• THE PROBLEM: Please read the records below and return each line holding the string "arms".

Data items:

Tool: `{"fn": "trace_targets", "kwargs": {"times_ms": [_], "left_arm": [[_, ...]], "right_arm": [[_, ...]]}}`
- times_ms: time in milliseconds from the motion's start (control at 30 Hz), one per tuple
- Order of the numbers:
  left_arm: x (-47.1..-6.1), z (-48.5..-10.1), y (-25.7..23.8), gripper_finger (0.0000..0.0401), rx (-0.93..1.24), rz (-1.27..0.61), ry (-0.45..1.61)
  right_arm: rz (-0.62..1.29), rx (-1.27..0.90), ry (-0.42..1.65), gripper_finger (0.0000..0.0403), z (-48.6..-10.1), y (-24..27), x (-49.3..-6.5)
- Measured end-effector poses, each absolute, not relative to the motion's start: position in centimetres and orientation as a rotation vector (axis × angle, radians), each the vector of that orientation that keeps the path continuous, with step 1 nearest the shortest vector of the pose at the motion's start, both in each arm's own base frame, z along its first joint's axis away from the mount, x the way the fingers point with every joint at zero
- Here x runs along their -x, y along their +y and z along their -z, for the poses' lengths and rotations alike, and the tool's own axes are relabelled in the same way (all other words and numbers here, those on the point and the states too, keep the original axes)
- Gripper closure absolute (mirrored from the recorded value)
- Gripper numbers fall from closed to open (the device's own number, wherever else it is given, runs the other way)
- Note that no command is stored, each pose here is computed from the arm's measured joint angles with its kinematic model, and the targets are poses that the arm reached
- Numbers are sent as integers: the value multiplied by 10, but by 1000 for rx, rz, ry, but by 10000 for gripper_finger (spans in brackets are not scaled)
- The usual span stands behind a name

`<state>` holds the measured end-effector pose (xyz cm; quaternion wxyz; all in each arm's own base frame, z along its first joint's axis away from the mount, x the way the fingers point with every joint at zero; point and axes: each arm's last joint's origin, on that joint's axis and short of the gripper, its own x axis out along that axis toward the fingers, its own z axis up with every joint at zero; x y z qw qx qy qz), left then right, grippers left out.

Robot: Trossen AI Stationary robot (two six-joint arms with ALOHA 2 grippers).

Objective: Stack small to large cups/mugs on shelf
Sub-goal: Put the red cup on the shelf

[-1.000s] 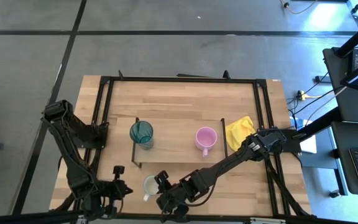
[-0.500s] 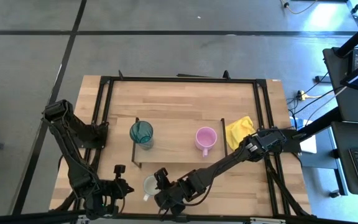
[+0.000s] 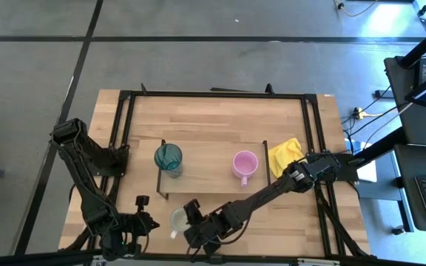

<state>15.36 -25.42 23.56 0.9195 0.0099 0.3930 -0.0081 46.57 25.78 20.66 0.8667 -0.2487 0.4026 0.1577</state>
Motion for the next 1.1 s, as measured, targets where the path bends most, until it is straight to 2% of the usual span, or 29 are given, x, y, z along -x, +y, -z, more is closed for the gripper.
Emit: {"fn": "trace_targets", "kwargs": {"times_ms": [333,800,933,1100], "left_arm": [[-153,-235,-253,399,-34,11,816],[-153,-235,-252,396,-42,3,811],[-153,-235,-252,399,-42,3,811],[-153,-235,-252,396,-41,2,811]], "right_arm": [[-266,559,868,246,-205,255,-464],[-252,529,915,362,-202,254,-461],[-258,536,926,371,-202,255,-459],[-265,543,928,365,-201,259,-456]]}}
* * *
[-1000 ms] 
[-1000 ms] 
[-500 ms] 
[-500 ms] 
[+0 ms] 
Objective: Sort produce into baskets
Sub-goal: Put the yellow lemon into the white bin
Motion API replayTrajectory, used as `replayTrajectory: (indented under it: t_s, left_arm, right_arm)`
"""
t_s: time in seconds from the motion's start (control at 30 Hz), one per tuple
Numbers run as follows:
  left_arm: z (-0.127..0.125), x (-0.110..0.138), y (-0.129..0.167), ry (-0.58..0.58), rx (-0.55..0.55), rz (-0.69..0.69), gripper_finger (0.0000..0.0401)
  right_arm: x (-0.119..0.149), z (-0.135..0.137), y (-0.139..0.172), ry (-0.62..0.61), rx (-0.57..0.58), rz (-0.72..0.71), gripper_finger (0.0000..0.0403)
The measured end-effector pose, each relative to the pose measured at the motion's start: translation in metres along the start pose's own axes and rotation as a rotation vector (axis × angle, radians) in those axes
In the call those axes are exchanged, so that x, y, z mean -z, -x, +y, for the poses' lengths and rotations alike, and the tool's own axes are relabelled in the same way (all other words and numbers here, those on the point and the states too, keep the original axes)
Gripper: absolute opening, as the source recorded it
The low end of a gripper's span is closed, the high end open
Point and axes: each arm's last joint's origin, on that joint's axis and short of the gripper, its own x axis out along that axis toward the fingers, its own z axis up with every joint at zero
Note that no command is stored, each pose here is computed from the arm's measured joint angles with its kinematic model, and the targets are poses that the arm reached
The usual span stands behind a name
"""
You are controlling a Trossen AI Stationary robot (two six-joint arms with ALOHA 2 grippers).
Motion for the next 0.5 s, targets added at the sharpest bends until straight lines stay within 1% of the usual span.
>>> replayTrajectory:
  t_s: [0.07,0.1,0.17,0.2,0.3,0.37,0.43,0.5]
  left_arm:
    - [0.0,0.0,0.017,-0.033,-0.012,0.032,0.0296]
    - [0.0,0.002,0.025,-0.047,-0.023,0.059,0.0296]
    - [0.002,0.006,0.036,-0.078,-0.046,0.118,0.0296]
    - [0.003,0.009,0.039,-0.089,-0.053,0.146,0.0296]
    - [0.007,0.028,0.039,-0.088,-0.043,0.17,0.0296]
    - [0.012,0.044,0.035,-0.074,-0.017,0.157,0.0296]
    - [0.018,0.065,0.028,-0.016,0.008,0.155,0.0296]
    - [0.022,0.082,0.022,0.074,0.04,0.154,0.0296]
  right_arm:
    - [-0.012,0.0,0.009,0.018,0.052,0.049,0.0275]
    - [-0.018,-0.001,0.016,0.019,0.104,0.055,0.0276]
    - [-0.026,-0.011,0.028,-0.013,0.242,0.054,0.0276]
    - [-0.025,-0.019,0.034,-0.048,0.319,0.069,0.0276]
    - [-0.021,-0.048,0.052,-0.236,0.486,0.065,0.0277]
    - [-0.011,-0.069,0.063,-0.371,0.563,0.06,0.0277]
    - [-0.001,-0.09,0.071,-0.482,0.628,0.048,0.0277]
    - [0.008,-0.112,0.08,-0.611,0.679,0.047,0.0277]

• RESULT OF THIS EXERCISE:
Robot: Trossen AI Stationary robot (two six-joint arms with ALOHA 2 grippers).
You are controlling a Trossen AI Stationary robot (two six-joint arms with ALOHA 2 grippers).

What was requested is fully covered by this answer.